I’ve had some exploits in education as well, on a bumpy 10-year plan for finishing my Bachelor’s degree and then going back for my Masters in Public Health at the University of Washington’s Executive Program while simultaneously working two jobs.

And I’ve spent a lot of time finding outdoor adventures across WA state. Hiking, camping, and boating my way around the mountains, forests, beaches, ocean, lakes, rivers and streams. It wasn’t until recently, on a trip for Koné Consulting, that I spent any time exploring the city of Spokane on the Eastern side of WA state. I’ve driven through Spokane quite a few times en route to get somewhere else. Once, with my sister (yes, her again) I told her I would drive from Seattle to Spokane and she could drive from Spokane to Coeur d’Alene, ID; so ignorant of that side of that state that I didn’t realize my drive would be four hours and hers would be 35 minutes.

There are some similarities between Spokane and Sioux Falls, SD - where I spent the first 18 years and 2 months of my life, and at the time I couldn’t move away from fast enough. When I tell people I’m from Sioux Falls, they say the same thing I said about Spokane – “Oh, I know where that is… I’ve driven through”. Both cities are located on Interstate 90 (the longest transportation artery in the country) and have rivers and falls cascading through their downtown corridors that the cities are respectively named after. They also share humid continental climates (aka insufferable) defined by large seasonal temperature differences - hot and humid summers and cold and snowy winters. After doing some further research, I learned they also have similar costs-of-living and demographics, with 87% of the population being White.

Having stated all of those logistical similarities, it is mostly the feel of these cities that piqued my interest.

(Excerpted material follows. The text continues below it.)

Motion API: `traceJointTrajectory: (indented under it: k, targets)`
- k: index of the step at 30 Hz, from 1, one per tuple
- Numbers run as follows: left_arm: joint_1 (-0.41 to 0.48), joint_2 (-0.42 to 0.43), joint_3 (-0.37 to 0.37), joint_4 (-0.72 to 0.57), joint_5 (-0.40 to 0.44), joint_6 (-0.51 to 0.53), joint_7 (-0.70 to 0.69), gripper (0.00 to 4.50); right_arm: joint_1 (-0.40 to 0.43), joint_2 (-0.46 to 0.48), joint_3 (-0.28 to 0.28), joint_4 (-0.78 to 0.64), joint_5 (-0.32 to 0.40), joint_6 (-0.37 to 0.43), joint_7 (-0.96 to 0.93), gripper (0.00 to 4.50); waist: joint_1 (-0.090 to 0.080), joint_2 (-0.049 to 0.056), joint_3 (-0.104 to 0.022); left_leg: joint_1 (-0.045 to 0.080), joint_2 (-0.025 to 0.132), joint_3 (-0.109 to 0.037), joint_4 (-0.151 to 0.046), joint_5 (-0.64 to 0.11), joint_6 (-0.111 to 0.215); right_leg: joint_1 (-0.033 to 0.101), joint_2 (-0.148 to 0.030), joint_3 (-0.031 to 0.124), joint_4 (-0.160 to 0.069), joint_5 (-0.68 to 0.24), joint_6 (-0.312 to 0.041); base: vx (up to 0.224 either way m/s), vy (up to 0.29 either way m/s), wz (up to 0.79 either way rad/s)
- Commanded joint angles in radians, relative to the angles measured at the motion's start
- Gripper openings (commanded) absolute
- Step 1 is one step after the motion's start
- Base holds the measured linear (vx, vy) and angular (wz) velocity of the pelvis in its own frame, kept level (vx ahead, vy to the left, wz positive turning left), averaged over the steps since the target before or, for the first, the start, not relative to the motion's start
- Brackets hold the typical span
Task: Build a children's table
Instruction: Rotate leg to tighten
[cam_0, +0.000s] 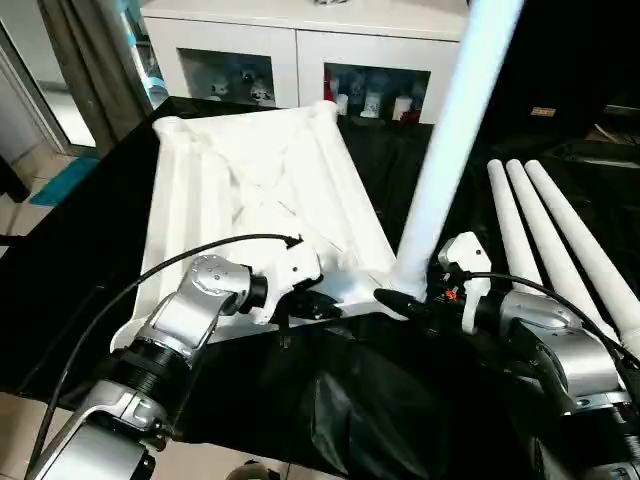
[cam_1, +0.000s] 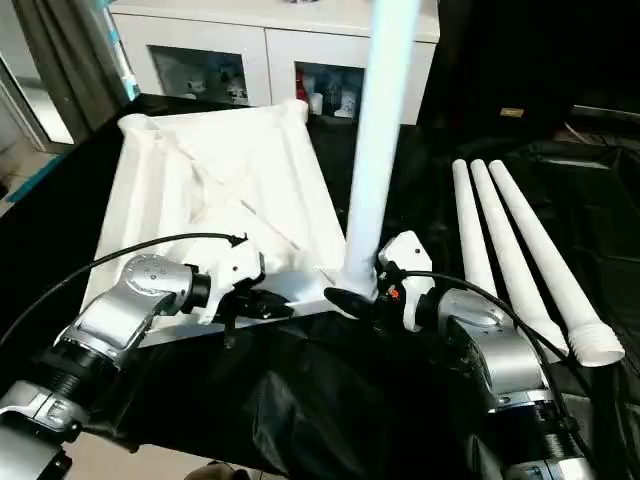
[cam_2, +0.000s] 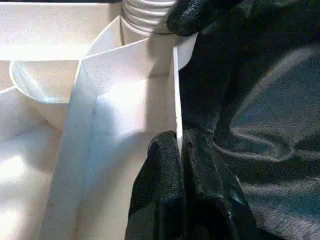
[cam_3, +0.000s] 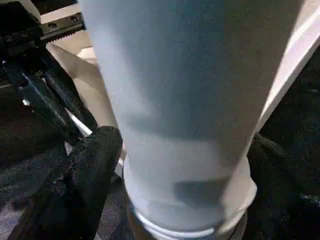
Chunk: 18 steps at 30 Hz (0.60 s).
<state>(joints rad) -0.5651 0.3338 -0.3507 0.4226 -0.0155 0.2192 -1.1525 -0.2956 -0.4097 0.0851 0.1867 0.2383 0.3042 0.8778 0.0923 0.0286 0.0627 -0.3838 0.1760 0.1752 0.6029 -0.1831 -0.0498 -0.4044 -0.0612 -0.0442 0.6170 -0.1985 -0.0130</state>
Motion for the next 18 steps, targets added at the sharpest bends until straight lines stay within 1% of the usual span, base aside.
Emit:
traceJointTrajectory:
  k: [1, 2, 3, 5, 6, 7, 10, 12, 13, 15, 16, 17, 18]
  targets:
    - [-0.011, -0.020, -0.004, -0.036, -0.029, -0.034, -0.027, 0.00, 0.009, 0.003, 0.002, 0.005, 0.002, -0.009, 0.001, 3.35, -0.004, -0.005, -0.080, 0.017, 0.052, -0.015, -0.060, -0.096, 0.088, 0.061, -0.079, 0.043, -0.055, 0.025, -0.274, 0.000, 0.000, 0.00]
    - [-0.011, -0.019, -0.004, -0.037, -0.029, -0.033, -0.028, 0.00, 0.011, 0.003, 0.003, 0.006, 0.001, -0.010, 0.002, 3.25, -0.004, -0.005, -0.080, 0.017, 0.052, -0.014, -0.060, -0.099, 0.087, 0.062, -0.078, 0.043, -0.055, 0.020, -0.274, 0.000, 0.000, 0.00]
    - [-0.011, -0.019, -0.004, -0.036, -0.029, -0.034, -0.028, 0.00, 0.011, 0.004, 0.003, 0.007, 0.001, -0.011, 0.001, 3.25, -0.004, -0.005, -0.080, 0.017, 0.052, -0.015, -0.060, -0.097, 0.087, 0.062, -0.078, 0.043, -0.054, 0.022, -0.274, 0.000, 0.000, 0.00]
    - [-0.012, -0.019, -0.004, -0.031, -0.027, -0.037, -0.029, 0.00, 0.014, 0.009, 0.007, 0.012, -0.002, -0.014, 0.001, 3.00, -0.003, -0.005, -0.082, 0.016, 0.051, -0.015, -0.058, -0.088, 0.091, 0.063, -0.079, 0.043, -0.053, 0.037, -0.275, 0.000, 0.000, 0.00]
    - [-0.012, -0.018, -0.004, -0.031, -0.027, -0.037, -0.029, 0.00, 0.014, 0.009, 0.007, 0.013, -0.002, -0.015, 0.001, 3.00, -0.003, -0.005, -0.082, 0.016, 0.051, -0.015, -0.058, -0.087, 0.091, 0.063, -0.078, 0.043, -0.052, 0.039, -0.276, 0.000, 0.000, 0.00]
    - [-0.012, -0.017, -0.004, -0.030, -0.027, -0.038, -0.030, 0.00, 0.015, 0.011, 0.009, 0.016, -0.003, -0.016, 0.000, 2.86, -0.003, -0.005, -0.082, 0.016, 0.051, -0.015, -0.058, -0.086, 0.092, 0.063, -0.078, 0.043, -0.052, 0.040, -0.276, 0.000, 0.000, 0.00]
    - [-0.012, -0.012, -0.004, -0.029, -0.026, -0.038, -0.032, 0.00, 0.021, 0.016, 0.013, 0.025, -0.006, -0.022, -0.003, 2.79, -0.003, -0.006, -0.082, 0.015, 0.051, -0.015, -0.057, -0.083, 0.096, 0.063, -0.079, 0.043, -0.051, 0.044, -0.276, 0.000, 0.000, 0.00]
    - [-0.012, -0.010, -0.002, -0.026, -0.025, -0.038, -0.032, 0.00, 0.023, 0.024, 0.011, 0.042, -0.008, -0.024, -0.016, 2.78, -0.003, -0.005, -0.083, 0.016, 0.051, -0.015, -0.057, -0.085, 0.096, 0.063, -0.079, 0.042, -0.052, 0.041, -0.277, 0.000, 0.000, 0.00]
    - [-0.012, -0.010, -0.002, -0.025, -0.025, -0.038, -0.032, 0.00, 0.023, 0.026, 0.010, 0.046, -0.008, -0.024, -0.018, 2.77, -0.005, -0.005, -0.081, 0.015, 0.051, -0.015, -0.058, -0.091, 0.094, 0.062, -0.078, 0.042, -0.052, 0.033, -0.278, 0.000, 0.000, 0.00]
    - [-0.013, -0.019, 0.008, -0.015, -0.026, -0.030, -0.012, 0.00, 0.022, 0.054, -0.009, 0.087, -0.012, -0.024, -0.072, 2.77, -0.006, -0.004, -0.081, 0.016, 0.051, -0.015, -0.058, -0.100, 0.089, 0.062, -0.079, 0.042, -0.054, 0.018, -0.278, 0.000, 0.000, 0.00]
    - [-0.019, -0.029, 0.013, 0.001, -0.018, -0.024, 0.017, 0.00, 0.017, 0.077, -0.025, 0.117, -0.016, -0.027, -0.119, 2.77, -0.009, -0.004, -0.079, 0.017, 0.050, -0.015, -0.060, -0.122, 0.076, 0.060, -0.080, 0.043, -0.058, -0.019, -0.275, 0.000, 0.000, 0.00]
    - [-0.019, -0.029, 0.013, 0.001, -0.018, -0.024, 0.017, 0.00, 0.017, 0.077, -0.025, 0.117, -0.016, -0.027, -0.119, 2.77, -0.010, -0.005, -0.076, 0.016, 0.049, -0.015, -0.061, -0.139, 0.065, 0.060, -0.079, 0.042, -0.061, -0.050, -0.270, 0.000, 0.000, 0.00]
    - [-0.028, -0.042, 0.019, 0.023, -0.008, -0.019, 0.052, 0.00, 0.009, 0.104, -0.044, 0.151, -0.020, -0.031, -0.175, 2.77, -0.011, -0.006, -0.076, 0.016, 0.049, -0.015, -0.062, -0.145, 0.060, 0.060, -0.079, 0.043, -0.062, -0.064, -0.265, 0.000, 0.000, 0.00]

They feel gritty, both because of being dry and dusty this time of year, but also because there is a sense of courage and resolve. In addition to observing this through the giant slip-and-slide created out of construction materials in order to survive the 95-degree heat, I also sensed this… mostly through my taste buds. Through eating THE most memorable burger (with shitake marmalade, foie gras aioli and Oregon White Cheddar) from a Chef whose short figure packs a major punch on the plate like a tenacious pioneer woman leading the way to what’s good. And through drinking one of the tastiest cocktails (bourbon, aperol, ginger liqueur, apple bitters, soda with a gran marnier float) which transported me to where no cocktail has gone before. These two restaurants are clearly and boldly determined to offer something elevated and yet simultaneously comforting.

I can’t speak to the courage and resolve of Spokane without mentioning the professionals and providers I encountered through my work in assessing the Behavioral Health system in WA state. These are passionate and dedicated individuals, who much like my social worker sister, who still lives in Sioux Falls, are working hard every day to provide the best possible services to those most in need with the limited resources that are available. You all, and your grit, have my respect.